Initial testing shows IAT's ending lower than they began after a 4th gear pull. Very impressive.
Low end punch seems up and pulls harder than ever. Hid the controller in the fuse panel area on the driver's side. Nozzle is in the lower part of the throttle body elbow.


----------



## Williamttrs (Mar 29, 2013)

I read a little about WMI a while back and thought it was really interesting, but I kind of dropped the idea because some of the info indicated that blowing the engine was a real possibility if the fluid ran out or the pump failed. What are you thoughts?


----------



## Marty (Jul 14, 2000)

Williamttrs said:


> I read a little about WMI a while back and thought it was really interesting, but I kind of dropped the idea because some of the info indicated that blowing the engine was a real possibility if the fluid ran out or the pump failed. What are you thoughts?


IMO it's a not a street car solution, unless it's just in there for added safety margin and not for pushing up the power beyond what the pump fuel alone could provide.


----------



## Poverty (Feb 17, 2012)

Williamttrs said:


> I read a little about WMI a while back and thought it was really interesting, but I kind of dropped the idea because some of the info indicated that blowing the engine was a real possibility if the fluid ran out or the pump failed. What are you thoughts?


If you tune for it then yeah there is that risk. Only WMI kit I would fit is the aquamist one has its fully 3d for proper injection based on throttle input and it has proper fail safes which will save the engine should a problem arise.


----------



## 13ttaz (Apr 30, 2013)

Like most things, the risk or danger only comes into play depending on how you use WMI. If you tune for it at the extreme edge and your kit does not have the proper safeguards built in, you can run in to problems. If you add it for cooling, i.e. to keep your IATs down and avoid ignition timing pulls, then there is no risk or danger to your engine. 

I had the Aquamist HPF-4 kit to my Mini Cooper for cooling and the engine loved it. I intend to install that kit on my TT within the next few months.


----------



## joneze93tsi (Aug 8, 2008)

13ttaz said:


> Like most things, the risk or danger only comes into play depending on how you use WMI. If you tune for it at the extreme edge and your kit does not have the proper safeguards built in, you can run in to problems. If you add it for cooling, i.e. to keep your IATs down and avoid ignition timing pulls, then there is no risk or danger to your engine.
> 
> I had the Aquamist HPF-4 kit to my Mini Cooper for cooling and the engine loved it. I intend to install that kit on my TT within the next few months.


Glad someone gets it...
If you run anything on the ragged edge you will have a problem eventually.
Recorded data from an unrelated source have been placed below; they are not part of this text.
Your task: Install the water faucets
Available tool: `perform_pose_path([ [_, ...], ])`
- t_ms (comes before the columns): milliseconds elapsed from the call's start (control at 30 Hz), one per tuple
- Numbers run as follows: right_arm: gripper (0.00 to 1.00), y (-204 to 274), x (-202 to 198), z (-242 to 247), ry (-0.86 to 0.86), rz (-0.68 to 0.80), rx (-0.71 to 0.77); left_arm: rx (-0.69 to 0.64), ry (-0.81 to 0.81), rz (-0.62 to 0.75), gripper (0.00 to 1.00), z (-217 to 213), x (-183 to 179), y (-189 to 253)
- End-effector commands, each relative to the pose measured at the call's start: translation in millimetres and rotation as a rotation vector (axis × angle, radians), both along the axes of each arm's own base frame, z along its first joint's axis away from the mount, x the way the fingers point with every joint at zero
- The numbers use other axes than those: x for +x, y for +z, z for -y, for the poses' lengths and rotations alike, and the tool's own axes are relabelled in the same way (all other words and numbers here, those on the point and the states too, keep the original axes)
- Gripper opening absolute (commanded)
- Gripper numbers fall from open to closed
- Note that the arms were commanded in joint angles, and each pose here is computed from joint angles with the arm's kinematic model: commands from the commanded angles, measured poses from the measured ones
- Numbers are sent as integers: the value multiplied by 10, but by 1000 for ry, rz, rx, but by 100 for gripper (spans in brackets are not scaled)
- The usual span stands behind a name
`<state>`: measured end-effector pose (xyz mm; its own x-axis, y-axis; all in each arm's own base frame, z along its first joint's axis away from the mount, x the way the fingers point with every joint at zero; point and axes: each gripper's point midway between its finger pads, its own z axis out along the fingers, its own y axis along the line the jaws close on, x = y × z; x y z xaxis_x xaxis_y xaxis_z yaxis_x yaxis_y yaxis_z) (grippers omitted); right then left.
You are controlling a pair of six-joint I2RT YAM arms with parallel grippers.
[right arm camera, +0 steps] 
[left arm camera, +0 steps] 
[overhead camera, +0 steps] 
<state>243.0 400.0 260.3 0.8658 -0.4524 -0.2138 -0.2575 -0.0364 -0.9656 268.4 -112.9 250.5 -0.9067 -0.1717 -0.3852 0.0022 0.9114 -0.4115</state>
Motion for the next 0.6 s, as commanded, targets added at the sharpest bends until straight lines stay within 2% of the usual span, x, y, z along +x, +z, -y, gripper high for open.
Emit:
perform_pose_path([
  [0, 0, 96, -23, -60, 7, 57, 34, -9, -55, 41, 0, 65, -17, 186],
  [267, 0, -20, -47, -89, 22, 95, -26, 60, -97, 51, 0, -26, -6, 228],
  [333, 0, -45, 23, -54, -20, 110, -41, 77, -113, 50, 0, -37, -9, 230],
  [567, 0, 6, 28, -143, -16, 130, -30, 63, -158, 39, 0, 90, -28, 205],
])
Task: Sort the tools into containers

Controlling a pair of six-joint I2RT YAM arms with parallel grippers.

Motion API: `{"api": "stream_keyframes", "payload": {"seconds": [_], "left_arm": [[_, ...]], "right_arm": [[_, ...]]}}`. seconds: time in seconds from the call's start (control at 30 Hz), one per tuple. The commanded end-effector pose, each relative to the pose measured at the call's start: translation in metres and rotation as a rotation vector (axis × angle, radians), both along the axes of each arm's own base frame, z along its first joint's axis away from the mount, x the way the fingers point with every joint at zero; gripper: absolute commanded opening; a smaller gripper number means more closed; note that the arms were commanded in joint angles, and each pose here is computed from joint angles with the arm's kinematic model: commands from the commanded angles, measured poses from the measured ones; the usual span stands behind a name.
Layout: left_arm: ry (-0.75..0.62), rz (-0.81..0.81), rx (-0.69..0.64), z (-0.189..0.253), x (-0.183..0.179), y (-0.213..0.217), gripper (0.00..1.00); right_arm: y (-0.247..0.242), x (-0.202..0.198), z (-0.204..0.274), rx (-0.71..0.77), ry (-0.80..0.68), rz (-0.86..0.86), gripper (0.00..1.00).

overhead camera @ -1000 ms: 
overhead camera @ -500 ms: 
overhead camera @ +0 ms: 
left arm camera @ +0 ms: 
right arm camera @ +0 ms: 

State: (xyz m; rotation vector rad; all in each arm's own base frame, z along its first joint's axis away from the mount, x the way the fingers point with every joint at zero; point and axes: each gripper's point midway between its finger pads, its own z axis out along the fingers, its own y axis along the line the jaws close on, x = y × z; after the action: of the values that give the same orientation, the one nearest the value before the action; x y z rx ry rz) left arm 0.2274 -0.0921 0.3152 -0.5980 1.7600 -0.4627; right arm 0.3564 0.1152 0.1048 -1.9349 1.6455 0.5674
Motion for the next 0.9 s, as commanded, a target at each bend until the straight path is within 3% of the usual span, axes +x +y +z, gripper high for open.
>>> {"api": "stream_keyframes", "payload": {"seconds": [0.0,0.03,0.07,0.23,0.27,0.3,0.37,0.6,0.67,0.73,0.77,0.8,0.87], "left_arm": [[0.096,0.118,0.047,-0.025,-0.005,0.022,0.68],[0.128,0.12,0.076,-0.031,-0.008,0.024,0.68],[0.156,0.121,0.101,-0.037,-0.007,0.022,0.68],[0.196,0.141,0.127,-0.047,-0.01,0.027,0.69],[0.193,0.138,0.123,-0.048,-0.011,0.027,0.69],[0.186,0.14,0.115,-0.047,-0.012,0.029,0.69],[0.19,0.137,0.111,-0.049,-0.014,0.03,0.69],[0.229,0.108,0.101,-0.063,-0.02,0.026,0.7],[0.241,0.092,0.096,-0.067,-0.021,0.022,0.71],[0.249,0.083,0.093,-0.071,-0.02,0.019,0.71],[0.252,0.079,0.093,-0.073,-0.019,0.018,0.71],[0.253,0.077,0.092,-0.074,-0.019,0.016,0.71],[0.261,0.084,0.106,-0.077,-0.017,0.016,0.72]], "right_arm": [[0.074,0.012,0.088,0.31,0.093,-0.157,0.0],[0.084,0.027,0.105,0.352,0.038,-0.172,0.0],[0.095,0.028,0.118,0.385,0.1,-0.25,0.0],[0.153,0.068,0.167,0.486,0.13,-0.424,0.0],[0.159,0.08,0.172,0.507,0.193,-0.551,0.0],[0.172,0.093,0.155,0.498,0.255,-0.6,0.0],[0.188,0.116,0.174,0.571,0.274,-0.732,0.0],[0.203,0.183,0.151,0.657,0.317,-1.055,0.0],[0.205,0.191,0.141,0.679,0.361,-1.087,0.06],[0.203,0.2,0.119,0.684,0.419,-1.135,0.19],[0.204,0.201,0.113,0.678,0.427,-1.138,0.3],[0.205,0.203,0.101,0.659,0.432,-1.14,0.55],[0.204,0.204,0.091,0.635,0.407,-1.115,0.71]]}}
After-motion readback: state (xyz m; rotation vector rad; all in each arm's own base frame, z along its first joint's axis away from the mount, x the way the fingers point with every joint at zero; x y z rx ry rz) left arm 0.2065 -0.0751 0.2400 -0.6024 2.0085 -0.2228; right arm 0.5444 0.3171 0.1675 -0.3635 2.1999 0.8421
I don't trust any safeguard enough to risk losing the motor. You will still see power gains, just not as much as you would if you ran a 110+ octane tune with it. Regardless, lower IAT's and no pulled timing = more power and more consistent power as the summer fast approaches.

Also seems give quite the extra kick down low, and I'll feel much better this summer when it's 85-90 out.


----------



## Williamttrs (Mar 29, 2013)

joneze93tsi said:


> Glad someone gets it...
> If you run anything on the ragged edge you will have a problem eventually.
> 
> I don't trust any safeguard enough to risk losing the motor. You will still see power gains, just not as much as you would if you ran a 110+ octane tune with it. Regardless, lower IAT's and no pulled timing = more power and more consistent power as the summer fast approaches.
> ...


I respect the insight. I did not know if there would be any difference if not tuned. Since I live in the armpit of Texas (Houston), and temps consistently get in the 100+ with terrible humidity, I can appreciate keeping temps down and consistent.


----------



## 13ttaz (Apr 30, 2013)

Yes, I am in Phoenix so we see 110 to 120 degrees regularly during the summer months and having added WMI to my turbo-charged vehicles keeps them spry year-round. You are treating your motor right when your IATs are reading 20 degrees below ambient during full-throttle runs. And the motor responds in kind. 

Now my sense with my new TT, which I have had for all of 850 miles, is that the IATs run around 20 degrees higher than ambient while stock. One of the first mods I added was the P3 Cars digital interface/gauge to monitor and record various parameters of the vehicle before I start modifying it. So we will see in time how low the IATs run on my TT with an upgraded intercooler and WMI.


----------



## joneze93tsi (Aug 8, 2008)

Williamttrs said:


> I respect the insight. I did not know if there would be any difference if not tuned. Since I live in the armpit of Texas (Houston), and temps consistently get in the 100+ with terrible humidity, I can appreciate keeping temps down and consistent.


We are quite fortunate, these ECU's are quite adaptable to changes and can do a bit of "adaption" on the fly. Not like my friends in the Subaru world....


----------



## MSS Automotive (Mar 20, 2013)

joneze93tsi said:


> Glad someone gets it...
> If you run anything on the ragged edge you will have a problem eventually.
> 
> I don't trust any safeguard enough to risk losing the motor. You will still see power gains, just not as much as you would if you ran a 110+ octane tune with it. Regardless, lower IAT's and no pulled timing = more power and more consistent power as the summer fast approaches.
> ...


 Congrats...agreed with safety aspect of OEM ECU...though WMI in warm climate make sense IMO even for a daily driver.

I looked at WMI for a very long period of time and pulled out at the last minute simply because over here in the UK we have more cooler days than warmer days thus the Pro-Alloy IC I had fitted back in 2010 has been more than capable especially at recovery thus IAT drops quickly to less than 20 degrees Celsius above ambient when pushing on track with the S2 map I run.

Were I in a mostly warmer climate then WMI would have been seeing its 2[SUP]nd[/SUP] year on mine. For now am sticking to the Pro-Alloy IC as it did/still does solve the noticeable power drop on warmer days even on stock map...imagine that...the slower stock map running even slower...yeah, car felt like it was going backwards prior to upgrading the stock IC...!

Interesting point on WMI making a noticeable difference without increasing the timing thus not tune for it...I had a lengthy discussion with another TT-RS owner with a S3 kit who fitted WMI and he noted a slight drop in power when he did not increase timing post the install.

His view was that the cooling aspect of WMI was too effective so required increase in timing to get the engine performing at its optimum with WMI fitted. Now, that raised another issue for me in regards to the safety margin he is now pushing closer to the line with tuning for power as a necessity.

In any case, IMHO WMI is a plus for cooling/cleaning as noted by others. For tuning...I get nervous and would rather look for raw power upgrade.

@Arin, 
when is this APR S3 kit coming out again...


----------